### How to complete this task
The line containing "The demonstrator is" marks the end: write out exactly every line from the first line of the data below through that line, and only those.

### Data block
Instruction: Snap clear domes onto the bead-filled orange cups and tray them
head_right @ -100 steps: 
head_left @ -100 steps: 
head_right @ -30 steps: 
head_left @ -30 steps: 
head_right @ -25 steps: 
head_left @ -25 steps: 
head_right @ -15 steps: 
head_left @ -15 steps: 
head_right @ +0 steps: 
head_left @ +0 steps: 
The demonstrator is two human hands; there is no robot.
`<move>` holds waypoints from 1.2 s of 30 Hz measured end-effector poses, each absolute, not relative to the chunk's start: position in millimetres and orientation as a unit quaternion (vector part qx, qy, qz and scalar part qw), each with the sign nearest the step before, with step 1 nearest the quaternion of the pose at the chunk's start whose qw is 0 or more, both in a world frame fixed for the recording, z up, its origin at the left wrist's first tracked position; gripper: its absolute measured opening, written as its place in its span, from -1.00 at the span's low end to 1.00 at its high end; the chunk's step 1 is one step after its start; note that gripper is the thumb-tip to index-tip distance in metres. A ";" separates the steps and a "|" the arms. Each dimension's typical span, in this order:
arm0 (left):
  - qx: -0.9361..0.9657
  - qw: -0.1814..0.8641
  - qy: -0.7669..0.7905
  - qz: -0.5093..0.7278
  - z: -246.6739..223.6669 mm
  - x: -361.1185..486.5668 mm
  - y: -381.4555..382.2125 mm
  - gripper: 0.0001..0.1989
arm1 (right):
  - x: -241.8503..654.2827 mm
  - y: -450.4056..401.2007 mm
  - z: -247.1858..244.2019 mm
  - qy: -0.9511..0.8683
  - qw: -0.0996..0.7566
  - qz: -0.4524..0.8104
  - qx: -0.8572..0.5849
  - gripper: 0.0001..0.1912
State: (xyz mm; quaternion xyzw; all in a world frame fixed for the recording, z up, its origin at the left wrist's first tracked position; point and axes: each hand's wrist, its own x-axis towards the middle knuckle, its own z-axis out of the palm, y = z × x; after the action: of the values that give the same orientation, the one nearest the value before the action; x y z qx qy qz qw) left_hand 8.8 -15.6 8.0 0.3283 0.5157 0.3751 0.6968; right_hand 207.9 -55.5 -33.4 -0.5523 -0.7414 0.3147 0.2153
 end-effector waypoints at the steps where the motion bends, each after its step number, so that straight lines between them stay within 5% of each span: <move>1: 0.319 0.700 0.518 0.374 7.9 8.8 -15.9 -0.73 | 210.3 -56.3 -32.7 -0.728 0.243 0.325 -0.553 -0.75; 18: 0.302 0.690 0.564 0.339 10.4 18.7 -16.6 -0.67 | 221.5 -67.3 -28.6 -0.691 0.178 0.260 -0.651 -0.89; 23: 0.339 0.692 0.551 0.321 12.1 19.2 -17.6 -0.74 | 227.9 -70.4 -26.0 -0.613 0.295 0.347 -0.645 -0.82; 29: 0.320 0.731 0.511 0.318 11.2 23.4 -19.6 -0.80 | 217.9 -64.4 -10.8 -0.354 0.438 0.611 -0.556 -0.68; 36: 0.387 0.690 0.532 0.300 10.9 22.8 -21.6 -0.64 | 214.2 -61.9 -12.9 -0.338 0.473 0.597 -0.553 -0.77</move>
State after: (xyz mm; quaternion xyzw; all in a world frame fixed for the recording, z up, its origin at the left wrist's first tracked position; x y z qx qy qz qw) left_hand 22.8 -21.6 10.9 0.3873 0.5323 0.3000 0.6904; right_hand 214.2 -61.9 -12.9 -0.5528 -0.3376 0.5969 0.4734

### Output of the task
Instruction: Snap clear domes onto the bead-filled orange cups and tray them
head_right @ -100 steps: 
head_left @ -100 steps: 
head_right @ -30 steps: 
head_left @ -30 steps: 
head_right @ -25 steps: 
head_left @ -25 steps: 
head_right @ -15 steps: 
head_left @ -15 steps: 
head_right @ +0 steps: 
head_left @ +0 steps: 
The demonstrator is two human hands; there is no robot.

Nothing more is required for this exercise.